机器学习的模型融合

admin

102803
文章

87
评论

2023年7月13日15:43:12评论5 views字数 4332阅读14分26秒阅读模式

什么是模型融合‍‍‍‍

构建并结合多个学习器来完成学习任务，我们把它称为模型融合或者集成学习。不同的模型有各自的长处，具有差异性，而模型融合可以使得发挥出各个模型的优势，让这些相对较弱的模型（学习器）通过某种策略结合起来，达到比较强的模型（学习器）。

02‍

模型融合优势

•降低选错假设导致的风险

•提升捕捉到真正数据规律的可能性

•提升具有更好的泛化能力的可能性

03‍

常见的模型融合方式

3.1 Voting

将个体学习器结合在一起的时候使用的方法叫做结合策略。对于分类问题，我们可以使用投票法来选择输出最多的类。对于回归问题，我们可以将分类器输出的结果求平均值。

用多个模型对样本进行分类，以“投票”的形式，投票最多者为最终的分类。

sklearn的VotingClassifier官方demo：

>>> import numpy as np
>>> from sklearn.linear_model import LogisticRegression
>>> from sklearn.naive_bayes import GaussianNB
>>> from sklearn.ensemble import RandomForestClassifier, VotingClassifier
>>> clf1 = LogisticRegression(multi_class='multinomial', random_state=1)
>>> clf2 = RandomForestClassifier(n_estimators=50, random_state=1)
>>> clf3 = GaussianNB()
>>> X = np.array([[-1, -1], [-2, -1], [-3, -2], [1, 1], [2, 1], [3, 2]])
>>> y = np.array([1, 1, 1, 2, 2, 2])
>>> eclf1 = VotingClassifier(estimators=[
... ('lr', clf1), ('rf', clf2), ('gnb', clf3)], voting='hard')
>>> eclf1 = eclf1.fit(X, y)
>>> print(eclf1.predict(X))
[1 1 1 2 2 2]

3.2 Bagging

bagging全称Bootstrap Aggregation，这种算法可以提高统计分类器和回归器的稳定性和准确度。同时也可以帮助模型避免过拟合。

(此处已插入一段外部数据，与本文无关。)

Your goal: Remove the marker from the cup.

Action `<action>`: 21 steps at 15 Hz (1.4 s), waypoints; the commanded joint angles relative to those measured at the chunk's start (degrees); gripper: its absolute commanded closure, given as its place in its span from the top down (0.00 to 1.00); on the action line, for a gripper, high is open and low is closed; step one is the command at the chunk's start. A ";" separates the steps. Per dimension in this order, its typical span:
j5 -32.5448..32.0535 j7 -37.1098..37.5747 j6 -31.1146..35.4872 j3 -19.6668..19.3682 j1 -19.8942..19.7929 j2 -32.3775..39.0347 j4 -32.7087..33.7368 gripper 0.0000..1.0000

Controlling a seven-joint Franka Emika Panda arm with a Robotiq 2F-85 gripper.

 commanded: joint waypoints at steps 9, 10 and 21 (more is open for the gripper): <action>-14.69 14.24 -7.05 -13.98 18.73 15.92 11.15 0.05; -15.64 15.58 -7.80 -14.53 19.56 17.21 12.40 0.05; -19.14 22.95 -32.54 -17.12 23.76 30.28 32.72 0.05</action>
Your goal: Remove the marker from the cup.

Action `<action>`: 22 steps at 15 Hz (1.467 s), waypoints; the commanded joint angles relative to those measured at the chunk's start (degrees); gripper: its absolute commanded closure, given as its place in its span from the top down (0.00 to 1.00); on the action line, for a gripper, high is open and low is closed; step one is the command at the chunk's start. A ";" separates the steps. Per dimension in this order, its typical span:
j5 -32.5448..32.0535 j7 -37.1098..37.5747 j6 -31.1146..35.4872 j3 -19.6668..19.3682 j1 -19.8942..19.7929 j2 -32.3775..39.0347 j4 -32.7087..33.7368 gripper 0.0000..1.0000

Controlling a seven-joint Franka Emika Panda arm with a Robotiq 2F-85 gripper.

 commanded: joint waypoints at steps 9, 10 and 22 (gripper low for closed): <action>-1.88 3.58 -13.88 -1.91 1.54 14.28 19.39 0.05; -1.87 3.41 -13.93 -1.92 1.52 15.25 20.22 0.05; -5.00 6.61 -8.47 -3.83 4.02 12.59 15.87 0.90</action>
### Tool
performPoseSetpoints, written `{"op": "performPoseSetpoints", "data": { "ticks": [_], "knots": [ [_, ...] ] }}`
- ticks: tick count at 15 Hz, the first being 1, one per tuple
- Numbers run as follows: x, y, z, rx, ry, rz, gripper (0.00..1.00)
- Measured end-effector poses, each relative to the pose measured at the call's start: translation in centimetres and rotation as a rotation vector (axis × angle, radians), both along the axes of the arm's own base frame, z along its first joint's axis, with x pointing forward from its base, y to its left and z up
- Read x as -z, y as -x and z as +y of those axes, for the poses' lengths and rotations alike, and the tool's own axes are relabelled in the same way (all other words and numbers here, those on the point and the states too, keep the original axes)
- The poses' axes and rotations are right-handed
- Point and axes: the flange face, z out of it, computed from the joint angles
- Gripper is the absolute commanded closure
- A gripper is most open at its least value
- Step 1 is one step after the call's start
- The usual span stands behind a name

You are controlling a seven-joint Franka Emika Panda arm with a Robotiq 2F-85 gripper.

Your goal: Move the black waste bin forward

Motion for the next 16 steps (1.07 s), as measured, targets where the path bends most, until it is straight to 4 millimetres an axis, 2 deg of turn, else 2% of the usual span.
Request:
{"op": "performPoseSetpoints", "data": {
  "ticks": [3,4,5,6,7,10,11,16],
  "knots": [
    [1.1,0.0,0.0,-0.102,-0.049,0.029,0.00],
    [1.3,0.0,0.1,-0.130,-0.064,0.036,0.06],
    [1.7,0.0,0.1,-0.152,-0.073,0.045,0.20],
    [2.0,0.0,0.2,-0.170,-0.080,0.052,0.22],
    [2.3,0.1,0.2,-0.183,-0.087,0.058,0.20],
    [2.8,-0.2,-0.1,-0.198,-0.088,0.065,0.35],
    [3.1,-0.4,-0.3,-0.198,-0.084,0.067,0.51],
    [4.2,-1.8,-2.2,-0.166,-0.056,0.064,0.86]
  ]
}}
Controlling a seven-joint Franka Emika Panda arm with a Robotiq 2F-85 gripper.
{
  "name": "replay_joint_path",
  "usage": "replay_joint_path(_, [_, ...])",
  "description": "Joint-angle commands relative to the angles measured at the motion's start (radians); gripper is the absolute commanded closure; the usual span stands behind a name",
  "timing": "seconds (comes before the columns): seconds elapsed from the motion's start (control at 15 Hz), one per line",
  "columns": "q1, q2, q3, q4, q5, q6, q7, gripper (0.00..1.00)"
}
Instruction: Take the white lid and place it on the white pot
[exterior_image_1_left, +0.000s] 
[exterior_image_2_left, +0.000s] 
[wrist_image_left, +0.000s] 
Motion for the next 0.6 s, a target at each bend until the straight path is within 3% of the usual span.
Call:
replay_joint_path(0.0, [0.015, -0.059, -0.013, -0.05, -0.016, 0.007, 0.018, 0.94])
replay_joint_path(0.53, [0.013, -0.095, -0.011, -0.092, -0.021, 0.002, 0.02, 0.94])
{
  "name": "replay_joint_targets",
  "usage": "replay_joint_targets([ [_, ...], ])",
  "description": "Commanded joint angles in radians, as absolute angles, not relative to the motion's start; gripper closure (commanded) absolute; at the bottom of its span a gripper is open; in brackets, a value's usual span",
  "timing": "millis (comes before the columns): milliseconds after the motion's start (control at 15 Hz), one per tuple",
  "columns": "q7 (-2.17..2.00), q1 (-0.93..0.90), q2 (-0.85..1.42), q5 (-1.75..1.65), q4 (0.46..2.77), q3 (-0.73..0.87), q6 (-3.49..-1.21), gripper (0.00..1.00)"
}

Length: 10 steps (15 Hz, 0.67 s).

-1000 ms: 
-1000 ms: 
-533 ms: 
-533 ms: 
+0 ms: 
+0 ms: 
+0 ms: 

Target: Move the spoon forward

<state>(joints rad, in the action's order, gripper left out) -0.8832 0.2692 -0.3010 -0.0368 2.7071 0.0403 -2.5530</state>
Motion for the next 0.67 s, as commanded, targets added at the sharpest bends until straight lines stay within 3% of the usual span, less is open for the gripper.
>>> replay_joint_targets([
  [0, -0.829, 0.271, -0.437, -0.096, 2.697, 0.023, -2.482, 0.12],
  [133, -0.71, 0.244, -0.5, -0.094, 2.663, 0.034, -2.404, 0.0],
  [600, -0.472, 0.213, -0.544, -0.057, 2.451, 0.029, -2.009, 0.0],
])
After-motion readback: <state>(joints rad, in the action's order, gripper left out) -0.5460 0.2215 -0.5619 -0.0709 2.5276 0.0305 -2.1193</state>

Bootstrap Aggregating算法不直接作用于模型本身，而是作用在训练数据上。

基本思想：Bagging算法的重要内容就是对原始数据集进行有放回重采样，重新选择出S个新数据集来分别训练S个分类器的集成技术。也就是说，这些模型训练的数据中允许存在重复的数据。显然，每个样本的抽取可以由随机数实现，子数据集中样本数占原数据集中样本数的比例可预先给定，由此可决定抽取样本的次数。

>>> from sklearn.svm import SVC
>>> from sklearn.ensemble import BaggingClassifier
>>> from sklearn.datasets import make_classification
>>> X, y = make_classification(n_samples=100, n_features=4,
... n_informative=2, n_redundant=0,
... random_state=0, shuffle=False)
>>> clf = BaggingClassifier(estimator=SVC(),
... n_estimators=10, random_state=0).fit(X, y)
>>> clf.predict([[0, 0, 0, 0]])
array([1])
"""

3.3 Boosting

基础思想：Boosting是一种串行的工作机制，即个体学习器的训练存在依赖关系，必须一步一步序列化进行。Boosting是一个序列化的过程，后续模型会矫正之前模型的预测结果。也就是说，之后的模型依赖于之前的模型。增加前一个基学习器在训练训练过程中预测错误样本的权重，使得后续基学习器更加关注这些打标错误的训练样本，尽可能纠正这些错误，一直向下串行直至产生需要的T个基学习器，Boosting最终对这T个学习器进行加权结合，产生学习器组合。

与bagging本质区别：boosting是通过不断减少偏差的方式减小预测误差，而bagging是通过减少方差。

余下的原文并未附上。